*To do*
What you return should be each line of the data containing the string "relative".

--- START ---

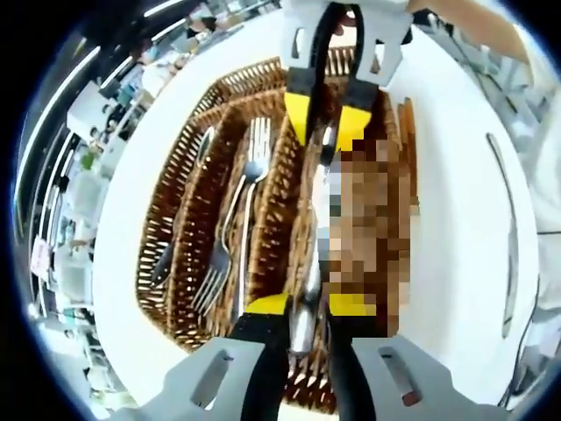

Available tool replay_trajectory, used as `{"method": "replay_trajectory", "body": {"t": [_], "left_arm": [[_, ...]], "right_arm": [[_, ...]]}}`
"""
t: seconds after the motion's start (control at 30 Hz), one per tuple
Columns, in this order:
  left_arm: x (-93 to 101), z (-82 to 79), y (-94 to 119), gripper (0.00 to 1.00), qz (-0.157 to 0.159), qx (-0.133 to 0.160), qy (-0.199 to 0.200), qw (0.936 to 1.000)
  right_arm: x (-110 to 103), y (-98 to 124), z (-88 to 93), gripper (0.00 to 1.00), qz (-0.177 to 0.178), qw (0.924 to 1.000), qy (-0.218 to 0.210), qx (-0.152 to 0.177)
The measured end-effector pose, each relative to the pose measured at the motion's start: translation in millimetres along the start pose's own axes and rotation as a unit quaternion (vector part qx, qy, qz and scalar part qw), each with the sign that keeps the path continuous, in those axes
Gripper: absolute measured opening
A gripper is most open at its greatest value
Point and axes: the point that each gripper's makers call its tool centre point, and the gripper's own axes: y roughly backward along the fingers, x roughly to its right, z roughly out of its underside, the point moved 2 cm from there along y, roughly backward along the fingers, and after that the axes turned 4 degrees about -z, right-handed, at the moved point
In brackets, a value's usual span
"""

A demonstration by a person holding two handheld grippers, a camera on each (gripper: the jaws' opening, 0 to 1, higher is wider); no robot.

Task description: Arrange the knives, forks, and spoons in their matching storage slots by inserting each utensil handle-first until every utensil is classified and aligned in the correct compartment

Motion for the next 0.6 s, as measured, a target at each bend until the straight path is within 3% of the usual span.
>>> {"method": "replay_trajectory", "body": {"t": [0.1, 0.17, 0.27, 0.33, 0.6], "left_arm": [[5.0, -5.4, 3.2, 0.12, 0.006, 0.011, 0.004, 0.9999], [-6.4, -7.7, 2.9, 0.12, -0.006, 0.028, 0.01, 0.9995], [-6.8, -3.7, 3.9, 0.12, 0.004, 0.026, 0.02, 0.9995], [-13.8, -7.0, 4.6, 0.13, -0.016, 0.036, 0.003, 0.9992], [-19.3, -14.7, 13.0, 0.19, -0.037, 0.087, 0.027, 0.9951]], "right_arm": [[1.3, 3.3, -1.2, 0.17, 0.002, 0.9999, -0.007, 0.008], [-1.5, 8.1, -2.4, 0.17, 0.007, 0.9998, -0.011, 0.016], [-4.0, 10.6, -7.3, 0.17, 0.002, 0.9993, -0.019, 0.033], [-5.5, 10.1, -8.3, 0.18, 0.004, 0.9993, -0.02, 0.033], [-2.8, 13.3, -18.6, 0.27, 0.012, 0.9977, -0.032, 0.059]]}}
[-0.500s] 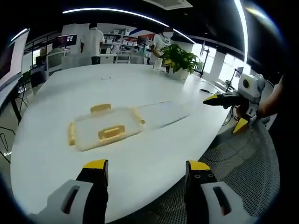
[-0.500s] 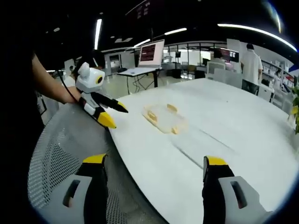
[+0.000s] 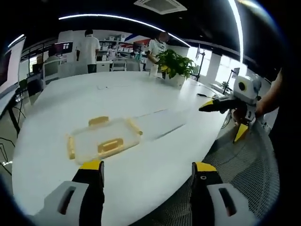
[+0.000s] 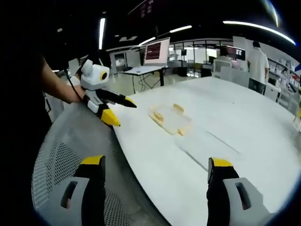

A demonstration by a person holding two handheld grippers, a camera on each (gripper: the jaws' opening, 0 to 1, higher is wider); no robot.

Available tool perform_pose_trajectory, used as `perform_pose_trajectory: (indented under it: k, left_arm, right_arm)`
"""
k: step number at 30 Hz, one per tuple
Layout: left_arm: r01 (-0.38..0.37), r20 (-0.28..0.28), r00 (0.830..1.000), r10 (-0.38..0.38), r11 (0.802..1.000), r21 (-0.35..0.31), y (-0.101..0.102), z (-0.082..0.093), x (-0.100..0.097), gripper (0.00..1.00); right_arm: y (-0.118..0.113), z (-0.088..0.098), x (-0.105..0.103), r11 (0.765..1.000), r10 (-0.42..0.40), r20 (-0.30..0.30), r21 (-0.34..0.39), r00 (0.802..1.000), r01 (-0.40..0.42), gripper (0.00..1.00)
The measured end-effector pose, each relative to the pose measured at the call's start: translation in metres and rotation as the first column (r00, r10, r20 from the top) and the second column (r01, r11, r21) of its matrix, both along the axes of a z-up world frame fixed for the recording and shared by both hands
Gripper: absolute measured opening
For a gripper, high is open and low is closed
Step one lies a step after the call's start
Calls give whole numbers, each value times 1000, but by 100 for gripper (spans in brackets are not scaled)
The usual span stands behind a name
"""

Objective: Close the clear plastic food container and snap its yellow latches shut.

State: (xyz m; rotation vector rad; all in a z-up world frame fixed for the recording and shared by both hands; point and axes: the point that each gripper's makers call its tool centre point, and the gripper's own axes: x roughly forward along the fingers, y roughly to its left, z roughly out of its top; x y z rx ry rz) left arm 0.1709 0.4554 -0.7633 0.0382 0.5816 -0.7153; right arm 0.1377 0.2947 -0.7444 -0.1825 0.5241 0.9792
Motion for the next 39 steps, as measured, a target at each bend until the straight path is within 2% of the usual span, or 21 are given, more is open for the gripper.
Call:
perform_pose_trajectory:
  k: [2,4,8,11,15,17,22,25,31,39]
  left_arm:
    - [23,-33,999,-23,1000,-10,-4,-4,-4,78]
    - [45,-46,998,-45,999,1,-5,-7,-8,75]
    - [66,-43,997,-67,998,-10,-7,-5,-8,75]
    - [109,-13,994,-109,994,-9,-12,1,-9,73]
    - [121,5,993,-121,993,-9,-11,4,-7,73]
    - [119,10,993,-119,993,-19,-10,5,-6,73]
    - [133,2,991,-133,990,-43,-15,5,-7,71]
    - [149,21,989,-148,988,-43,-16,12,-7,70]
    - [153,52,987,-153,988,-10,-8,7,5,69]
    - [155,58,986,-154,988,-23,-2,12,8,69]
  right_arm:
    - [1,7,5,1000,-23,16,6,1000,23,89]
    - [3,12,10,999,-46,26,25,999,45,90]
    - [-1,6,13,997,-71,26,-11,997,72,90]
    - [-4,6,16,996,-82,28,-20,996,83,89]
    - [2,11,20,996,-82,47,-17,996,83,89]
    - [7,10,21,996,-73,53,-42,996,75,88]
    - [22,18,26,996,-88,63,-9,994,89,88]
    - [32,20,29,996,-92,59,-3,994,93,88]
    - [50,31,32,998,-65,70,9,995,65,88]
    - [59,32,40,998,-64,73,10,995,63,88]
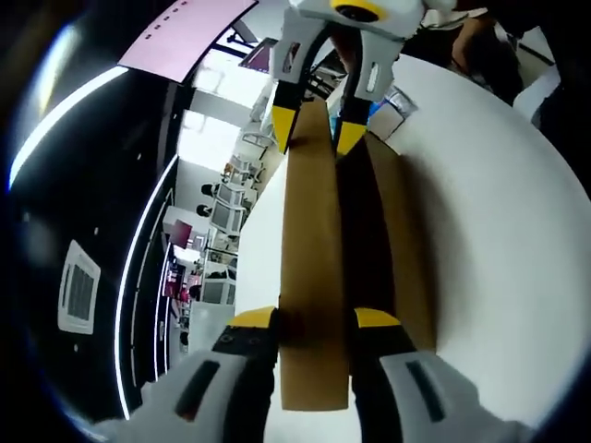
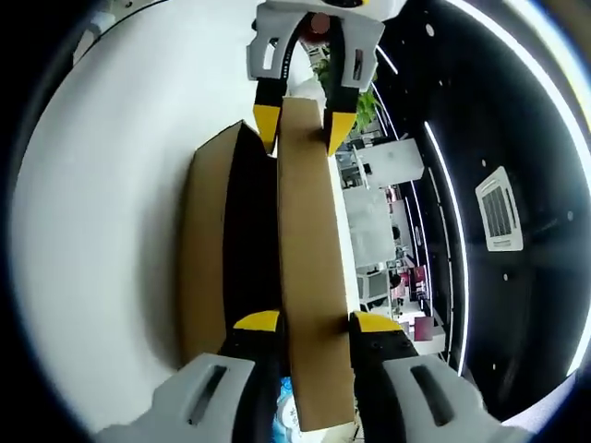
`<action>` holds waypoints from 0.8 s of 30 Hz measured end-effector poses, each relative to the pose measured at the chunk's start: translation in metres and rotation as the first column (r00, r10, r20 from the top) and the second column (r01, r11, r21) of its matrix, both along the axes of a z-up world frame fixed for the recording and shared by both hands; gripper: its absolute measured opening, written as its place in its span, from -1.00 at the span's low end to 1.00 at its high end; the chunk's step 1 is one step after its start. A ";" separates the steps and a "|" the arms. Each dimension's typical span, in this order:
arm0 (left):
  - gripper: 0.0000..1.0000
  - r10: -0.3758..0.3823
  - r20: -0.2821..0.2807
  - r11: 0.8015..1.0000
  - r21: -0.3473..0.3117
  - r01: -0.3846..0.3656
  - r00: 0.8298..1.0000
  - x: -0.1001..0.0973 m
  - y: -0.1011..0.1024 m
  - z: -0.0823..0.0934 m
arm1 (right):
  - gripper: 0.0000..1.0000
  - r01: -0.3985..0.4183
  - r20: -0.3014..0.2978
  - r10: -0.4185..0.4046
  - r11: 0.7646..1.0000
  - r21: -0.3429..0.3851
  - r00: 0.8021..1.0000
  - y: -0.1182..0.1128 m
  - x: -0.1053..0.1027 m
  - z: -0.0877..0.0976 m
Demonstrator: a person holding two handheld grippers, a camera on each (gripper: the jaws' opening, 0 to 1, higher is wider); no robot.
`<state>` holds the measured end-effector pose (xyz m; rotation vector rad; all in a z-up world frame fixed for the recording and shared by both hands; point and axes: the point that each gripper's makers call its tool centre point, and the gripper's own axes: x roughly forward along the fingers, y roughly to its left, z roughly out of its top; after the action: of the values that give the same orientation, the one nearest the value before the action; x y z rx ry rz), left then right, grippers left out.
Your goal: Operate the shoe box by opening the lid, removing the specified soft item, and placing it in the target area until the item is outside and the box remains undamaged.
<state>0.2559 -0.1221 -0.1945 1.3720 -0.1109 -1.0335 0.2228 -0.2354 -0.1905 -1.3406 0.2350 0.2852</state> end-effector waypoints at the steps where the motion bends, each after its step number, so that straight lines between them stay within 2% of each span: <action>1: -0.39 0.001 0.008 1.000 0.001 -0.001 1.000 0.000 0.000 -0.001 | -0.45 -0.002 0.005 0.002 1.000 -0.001 1.000 0.000 0.000 -0.001; 7: -0.40 0.006 0.046 1.000 0.001 -0.006 0.999 0.000 0.001 -0.009 | -0.45 0.003 0.051 -0.001 0.999 -0.032 0.999 0.002 -0.004 -0.010; 10: -0.40 0.009 0.078 1.000 -0.004 -0.009 0.997 0.000 0.002 -0.014 | -0.45 0.004 0.067 -0.002 1.000 -0.025 0.998 0.003 -0.005 -0.015; 16: -0.40 0.025 0.108 1.000 -0.004 -0.025 0.994 -0.001 0.003 -0.018 | -0.45 0.002 0.100 0.001 0.999 -0.032 0.995 0.004 -0.007 -0.019; 24: -0.40 0.030 0.127 1.000 0.005 -0.030 0.992 -0.005 0.003 -0.027 | -0.44 -0.004 0.100 0.006 1.000 -0.024 0.995 0.004 -0.010 -0.029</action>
<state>0.2508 -0.1187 -0.2219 1.4409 -0.1805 -0.9223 0.2128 -0.2311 -0.2192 -1.3752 0.1512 0.2192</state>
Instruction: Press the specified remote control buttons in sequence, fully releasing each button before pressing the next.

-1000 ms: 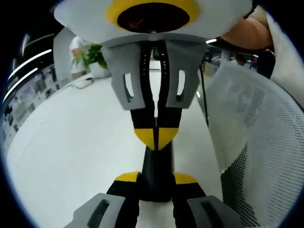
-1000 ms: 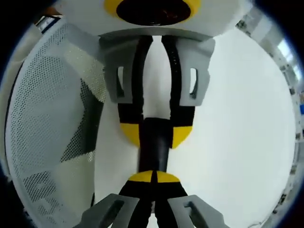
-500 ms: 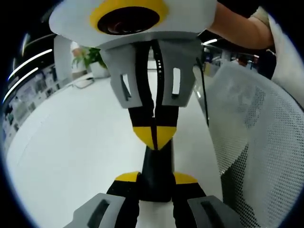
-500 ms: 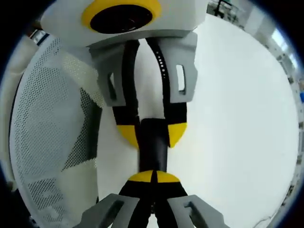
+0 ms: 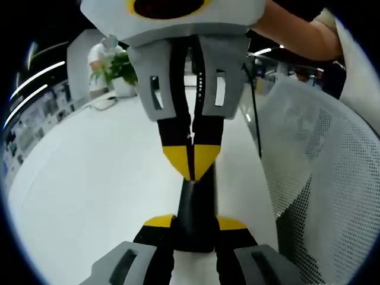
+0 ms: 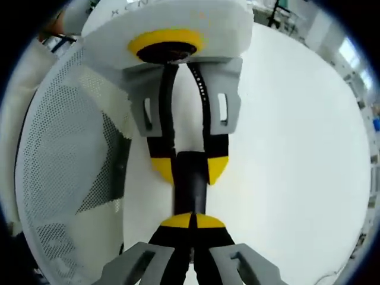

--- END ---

*Answer box*
The measured end-effector pose, each relative to the pose measured at the motion's start: translation in millimetres along the start pose's own axes and rotation as a unit quaternion (vector part qx, qy, qz and scalar part qw), each with the sign that keeps the path continuous, in those axes
The measured end-effector pose, each relative to the pose measured at the call's start: translation in metres and rotation as the first column (r00, r10, r20 from the top) and the second column (r01, r11, r21) of its matrix, both along the axes of a z-up world frame fixed for the recording and shared by both hands
`<action>` holds waypoints from 0.8 s of 30 Hz measured end-effector poses, each relative to the pose measured at the chunk's start: translation in metres and rotation as the first column (r00, r10, r20 from the top) and the second column (r01, r11, r21) of its matrix, both along the axes of a z-up world frame fixed for the recording and shared by both hands; gripper: its absolute measured opening, written as its place in its span, from -1.00 at the span's low end to 1.00 at its high end; the chunk's step 1 is one step after its start. A ";" separates the steps and a "|" the arms. Each dimension's typical span, in this order:

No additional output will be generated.